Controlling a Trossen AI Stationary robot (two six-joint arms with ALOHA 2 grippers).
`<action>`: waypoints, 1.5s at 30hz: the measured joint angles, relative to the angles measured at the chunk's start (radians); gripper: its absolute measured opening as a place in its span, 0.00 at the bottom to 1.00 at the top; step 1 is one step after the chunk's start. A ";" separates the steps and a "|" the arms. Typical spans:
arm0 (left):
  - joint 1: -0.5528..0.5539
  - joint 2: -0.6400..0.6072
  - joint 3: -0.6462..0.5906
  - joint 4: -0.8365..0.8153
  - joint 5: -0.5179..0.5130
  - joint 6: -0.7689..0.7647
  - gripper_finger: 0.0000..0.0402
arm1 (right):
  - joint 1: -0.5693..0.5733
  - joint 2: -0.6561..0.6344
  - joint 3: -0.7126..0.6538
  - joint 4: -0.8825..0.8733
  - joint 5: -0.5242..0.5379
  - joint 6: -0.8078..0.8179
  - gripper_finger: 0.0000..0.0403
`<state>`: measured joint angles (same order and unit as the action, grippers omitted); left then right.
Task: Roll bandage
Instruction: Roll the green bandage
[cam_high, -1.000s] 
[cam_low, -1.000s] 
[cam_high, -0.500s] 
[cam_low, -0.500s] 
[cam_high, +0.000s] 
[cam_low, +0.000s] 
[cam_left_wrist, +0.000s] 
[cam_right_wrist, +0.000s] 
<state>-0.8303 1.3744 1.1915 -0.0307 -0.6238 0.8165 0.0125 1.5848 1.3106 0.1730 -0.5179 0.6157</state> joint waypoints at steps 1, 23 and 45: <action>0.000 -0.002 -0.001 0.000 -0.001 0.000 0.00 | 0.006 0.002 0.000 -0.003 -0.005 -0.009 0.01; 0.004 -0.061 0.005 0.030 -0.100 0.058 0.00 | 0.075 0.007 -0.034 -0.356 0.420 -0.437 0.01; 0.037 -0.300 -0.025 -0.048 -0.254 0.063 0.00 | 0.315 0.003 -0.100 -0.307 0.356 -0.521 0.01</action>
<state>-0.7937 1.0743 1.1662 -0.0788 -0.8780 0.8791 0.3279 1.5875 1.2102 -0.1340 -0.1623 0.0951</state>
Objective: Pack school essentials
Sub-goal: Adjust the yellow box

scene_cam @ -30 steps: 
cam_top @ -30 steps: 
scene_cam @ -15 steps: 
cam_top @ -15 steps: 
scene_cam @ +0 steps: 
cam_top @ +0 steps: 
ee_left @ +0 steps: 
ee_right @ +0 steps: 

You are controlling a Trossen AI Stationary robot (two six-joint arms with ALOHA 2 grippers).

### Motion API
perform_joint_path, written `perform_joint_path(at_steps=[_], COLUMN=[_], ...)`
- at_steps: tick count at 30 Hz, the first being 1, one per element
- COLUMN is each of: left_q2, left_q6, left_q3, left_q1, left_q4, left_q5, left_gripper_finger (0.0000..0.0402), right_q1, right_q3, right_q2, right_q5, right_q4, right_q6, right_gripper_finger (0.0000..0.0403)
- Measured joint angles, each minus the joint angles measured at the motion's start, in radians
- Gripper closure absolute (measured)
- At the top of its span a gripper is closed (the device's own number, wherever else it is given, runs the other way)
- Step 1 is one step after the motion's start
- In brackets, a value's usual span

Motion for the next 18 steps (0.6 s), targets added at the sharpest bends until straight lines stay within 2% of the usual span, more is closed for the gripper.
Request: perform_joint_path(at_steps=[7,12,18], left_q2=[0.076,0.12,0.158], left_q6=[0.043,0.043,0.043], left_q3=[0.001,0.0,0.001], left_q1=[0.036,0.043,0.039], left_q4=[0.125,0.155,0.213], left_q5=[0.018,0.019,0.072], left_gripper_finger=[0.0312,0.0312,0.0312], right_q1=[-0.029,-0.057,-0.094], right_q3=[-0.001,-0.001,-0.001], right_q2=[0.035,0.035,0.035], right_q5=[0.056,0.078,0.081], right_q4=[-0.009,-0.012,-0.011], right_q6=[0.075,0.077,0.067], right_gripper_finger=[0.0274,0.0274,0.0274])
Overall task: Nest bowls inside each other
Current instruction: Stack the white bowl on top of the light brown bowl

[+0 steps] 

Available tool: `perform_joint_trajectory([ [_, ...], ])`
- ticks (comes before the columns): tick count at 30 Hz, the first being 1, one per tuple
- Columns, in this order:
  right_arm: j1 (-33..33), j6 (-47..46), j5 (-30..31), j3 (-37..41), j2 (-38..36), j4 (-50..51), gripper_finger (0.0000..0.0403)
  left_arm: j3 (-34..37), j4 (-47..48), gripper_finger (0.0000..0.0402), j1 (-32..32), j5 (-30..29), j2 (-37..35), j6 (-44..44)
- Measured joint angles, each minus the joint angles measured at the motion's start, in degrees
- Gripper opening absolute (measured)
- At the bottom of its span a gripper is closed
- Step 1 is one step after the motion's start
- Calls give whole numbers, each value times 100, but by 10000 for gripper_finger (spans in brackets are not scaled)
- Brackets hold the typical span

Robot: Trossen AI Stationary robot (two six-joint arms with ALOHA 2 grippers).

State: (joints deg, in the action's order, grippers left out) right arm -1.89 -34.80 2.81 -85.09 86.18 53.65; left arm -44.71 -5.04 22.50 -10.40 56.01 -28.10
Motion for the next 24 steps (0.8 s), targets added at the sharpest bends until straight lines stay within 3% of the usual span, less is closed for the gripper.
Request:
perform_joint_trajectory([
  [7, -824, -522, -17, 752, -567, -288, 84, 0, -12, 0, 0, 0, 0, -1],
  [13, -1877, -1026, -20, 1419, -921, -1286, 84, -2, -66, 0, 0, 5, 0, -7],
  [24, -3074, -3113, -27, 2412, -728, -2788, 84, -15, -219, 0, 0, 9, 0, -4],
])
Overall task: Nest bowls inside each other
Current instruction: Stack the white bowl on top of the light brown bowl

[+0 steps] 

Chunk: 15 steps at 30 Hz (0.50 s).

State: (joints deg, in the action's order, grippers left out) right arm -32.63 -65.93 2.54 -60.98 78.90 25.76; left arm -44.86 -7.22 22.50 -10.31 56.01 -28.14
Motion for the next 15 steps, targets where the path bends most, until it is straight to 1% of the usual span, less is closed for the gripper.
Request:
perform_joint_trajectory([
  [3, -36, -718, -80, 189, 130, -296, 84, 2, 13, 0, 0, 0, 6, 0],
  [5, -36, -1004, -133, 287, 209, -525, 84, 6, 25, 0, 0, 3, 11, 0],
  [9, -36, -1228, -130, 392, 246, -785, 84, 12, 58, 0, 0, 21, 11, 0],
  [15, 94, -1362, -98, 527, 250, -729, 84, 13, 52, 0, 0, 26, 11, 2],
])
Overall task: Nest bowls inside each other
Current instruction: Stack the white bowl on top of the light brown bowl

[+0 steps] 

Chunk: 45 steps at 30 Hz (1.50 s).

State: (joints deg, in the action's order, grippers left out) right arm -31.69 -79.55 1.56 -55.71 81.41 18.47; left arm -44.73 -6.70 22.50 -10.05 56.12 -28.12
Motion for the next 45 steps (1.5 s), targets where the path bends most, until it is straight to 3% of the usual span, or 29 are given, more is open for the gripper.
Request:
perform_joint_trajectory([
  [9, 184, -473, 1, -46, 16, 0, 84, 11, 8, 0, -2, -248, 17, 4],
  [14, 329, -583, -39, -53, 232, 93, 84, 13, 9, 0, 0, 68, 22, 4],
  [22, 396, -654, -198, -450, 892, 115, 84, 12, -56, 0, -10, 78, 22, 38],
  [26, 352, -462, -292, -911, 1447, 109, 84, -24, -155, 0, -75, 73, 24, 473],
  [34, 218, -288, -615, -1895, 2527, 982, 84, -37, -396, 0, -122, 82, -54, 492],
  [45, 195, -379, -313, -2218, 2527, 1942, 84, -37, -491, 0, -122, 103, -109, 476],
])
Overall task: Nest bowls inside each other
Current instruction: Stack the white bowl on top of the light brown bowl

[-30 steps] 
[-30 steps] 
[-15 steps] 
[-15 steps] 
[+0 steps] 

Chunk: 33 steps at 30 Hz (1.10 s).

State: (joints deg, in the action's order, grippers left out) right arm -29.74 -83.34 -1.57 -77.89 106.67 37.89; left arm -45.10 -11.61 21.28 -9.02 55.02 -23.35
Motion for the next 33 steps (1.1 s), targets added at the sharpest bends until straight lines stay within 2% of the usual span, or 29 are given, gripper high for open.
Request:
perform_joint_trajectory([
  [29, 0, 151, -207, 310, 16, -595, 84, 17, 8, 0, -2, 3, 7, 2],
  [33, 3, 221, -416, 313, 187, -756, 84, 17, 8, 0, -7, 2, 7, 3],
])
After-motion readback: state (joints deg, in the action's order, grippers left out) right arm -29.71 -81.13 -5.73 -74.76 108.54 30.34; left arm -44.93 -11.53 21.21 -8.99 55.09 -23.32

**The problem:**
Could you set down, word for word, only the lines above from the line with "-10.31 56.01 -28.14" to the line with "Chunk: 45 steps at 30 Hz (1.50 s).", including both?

**Answer section:**
State: (joints deg, in the action's order, grippers left out) right arm -32.63 -65.93 2.54 -60.98 78.90 25.76; left arm -44.86 -7.22 22.50 -10.31 56.01 -28.14
Motion for the next 15 steps, targets where the path bends most, until it is straight to 1% of the usual span, less is closed for the gripper.
Request:
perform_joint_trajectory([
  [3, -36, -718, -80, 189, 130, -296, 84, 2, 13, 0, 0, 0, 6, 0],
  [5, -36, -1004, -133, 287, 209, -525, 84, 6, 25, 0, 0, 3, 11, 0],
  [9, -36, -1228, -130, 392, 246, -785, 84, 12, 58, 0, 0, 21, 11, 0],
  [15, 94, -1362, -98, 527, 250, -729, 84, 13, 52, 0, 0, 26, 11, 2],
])
Overall task: Nest bowls inside each other
Current instruction: Stack the white bowl on top of the light brown bowl

[+0 steps] 

Chunk: 45 steps at 30 Hz (1.50 s).

This answer has now been given in full.